Frida Baranek (born 1961) is a Brazilian sculptor known for creating large sculptural works that incorporate fibers and industrial materials such as plates, rods, and iron or steel wires as commentary on industrialization and the environment in Brazil.

Biography 
Frida Baranek was born in Rio de Janeiro. She graduated from Universidade Santa Úrsula, with a bachelor's degree in architecture in 1983, and from Parsons School of Design with a master's degree in sculpture in 1985. She has lived and worked in São Paulo, Paris, Berlin, and New York City. Frida currently live in Miami. She owns one studio in Rio de Janeiro and one in Miami.

Career 
She creates organic forms and subjects using inorganic materials e.g., "Untitled," (1985) stone, wood boxes, bulbs and electric wire, and "Como vai você, Geração 80? [How are you, Generation 80?]," (1984), Steel. "Como vai você, Geração 80?" is incorporated into and organic material (water) and it flows throughout the water seamlessly. Sculptures such as "Dormindo em Veneza [Sleeping in Venice]", (1990), "Bolo [Cake]", (1990), and Não classificado [Unclassified], (1992) incorporate puffs of steel wool and sheets of steel that shimmer like constellations.

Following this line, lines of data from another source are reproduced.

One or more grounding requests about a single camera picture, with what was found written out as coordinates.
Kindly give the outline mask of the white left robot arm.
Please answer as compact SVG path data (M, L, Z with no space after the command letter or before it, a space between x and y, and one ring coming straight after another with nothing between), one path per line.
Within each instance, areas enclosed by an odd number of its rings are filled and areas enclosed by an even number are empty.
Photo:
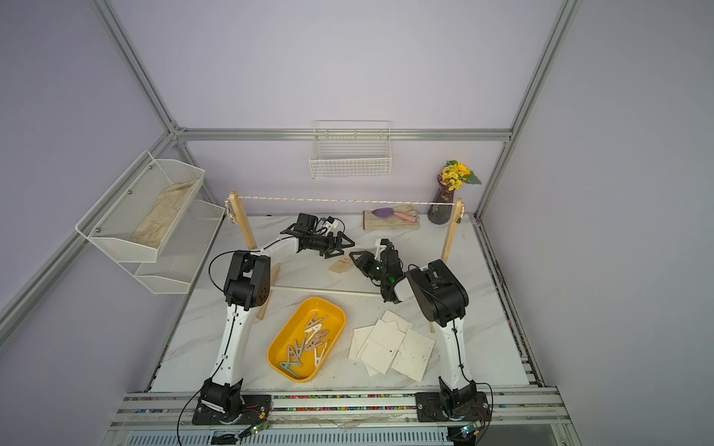
M343 227L335 217L320 225L318 217L300 213L275 241L262 248L227 253L231 261L219 287L227 305L226 325L216 365L197 392L195 425L232 425L245 420L248 408L241 395L245 352L253 319L271 292L271 267L305 250L325 259L344 255L355 242Z

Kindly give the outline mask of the pink clothespin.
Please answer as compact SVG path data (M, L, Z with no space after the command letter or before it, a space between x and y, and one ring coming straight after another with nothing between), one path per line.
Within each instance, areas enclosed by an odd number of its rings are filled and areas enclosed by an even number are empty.
M295 350L292 346L289 346L286 351L286 360L290 366L302 367L303 363L301 360L302 354Z
M329 330L321 330L309 342L312 344L320 344L329 335Z
M305 330L312 329L312 327L314 327L315 325L320 325L323 322L323 320L326 318L327 318L327 316L325 316L323 318L318 318L316 313L312 314L310 321L308 321L308 323L305 326Z
M311 341L305 343L305 345L303 346L303 352L307 353L307 352L313 351L315 349L320 349L320 348L325 347L328 344L329 344L328 339L319 339L317 341L311 340Z

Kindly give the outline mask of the teal clothespin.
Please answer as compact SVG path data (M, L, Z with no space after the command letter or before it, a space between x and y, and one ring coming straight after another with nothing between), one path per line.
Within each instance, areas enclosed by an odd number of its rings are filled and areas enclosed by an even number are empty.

Others take the form of fences and screens to evoke mass and space e.g. Untitled, (1988) iron flexible, plates and stones and Untitled, (1991) steel rods and wire. Latent references to women's work are also incorporated in her sculptures. The artist also knits and weaves thin thread into womb and bag-like forms like in her sculpture "Swirls Bege," (2008). Baranek's overwhelming tangles and whiskered sacs refer to the sexual symbol of women's hair; this is not only a symbol of inclination, but of danger as well. Other materials used in her sculptures are stones, springs, bars, glass, air chambers, tires, rubber balls, water, sand, etc.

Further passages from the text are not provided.